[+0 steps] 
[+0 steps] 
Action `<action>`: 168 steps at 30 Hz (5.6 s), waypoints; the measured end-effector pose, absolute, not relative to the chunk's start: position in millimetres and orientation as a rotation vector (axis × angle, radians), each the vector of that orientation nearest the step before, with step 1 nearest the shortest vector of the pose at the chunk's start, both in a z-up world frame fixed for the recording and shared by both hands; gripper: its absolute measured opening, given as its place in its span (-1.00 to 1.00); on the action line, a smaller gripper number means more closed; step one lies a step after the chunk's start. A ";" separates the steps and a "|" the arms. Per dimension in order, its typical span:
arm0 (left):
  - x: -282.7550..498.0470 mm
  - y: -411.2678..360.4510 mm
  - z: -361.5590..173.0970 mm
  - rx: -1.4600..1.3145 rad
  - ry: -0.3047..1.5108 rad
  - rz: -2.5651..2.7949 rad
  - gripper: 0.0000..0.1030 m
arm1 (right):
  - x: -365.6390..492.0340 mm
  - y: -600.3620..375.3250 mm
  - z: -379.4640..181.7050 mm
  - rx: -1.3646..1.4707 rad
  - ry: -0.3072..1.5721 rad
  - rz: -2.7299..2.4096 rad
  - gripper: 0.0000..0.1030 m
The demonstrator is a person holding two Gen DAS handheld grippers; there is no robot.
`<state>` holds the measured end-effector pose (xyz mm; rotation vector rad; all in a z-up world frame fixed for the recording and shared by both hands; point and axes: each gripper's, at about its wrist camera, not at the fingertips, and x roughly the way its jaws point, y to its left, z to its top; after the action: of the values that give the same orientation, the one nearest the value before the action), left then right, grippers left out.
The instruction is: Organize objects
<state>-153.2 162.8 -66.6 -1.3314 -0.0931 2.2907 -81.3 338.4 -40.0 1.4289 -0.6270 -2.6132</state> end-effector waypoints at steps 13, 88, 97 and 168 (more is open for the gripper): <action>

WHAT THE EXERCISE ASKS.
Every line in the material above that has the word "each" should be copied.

THE COMPLETED TASK.
Action `<action>`: 168 steps at 30 Hz (5.6 s), waypoints; the measured end-effector pose, absolute, not relative to the chunk's start: position in millimetres and orientation as a rotation vector (axis × angle, radians), each the vector of that orientation nearest the step before, with step 1 nearest the shortest vector of the pose at the chunk's start, both in a z-up world frame fixed for the recording and shared by both hands; gripper: its absolute measured opening, given as its place in its span (-1.00 to 1.00); on the action line, a smaller gripper number means more closed; step one lies a step after the chunk's start. A ";" separates the steps and a "|" the arms. Per dimension in order, its typical span:
`<state>` holds the measured end-effector pose (xyz mm; rotation vector rad; all in a z-up world frame fixed for the recording and shared by both hands; point and axes: each gripper's, at about its wrist camera, not at the fingertips, and x roughly the way its jaws point, y to its left, z to its top; after the action: of the values that give the same orientation, the one nearest the value before the action), left then right, grippers left out.

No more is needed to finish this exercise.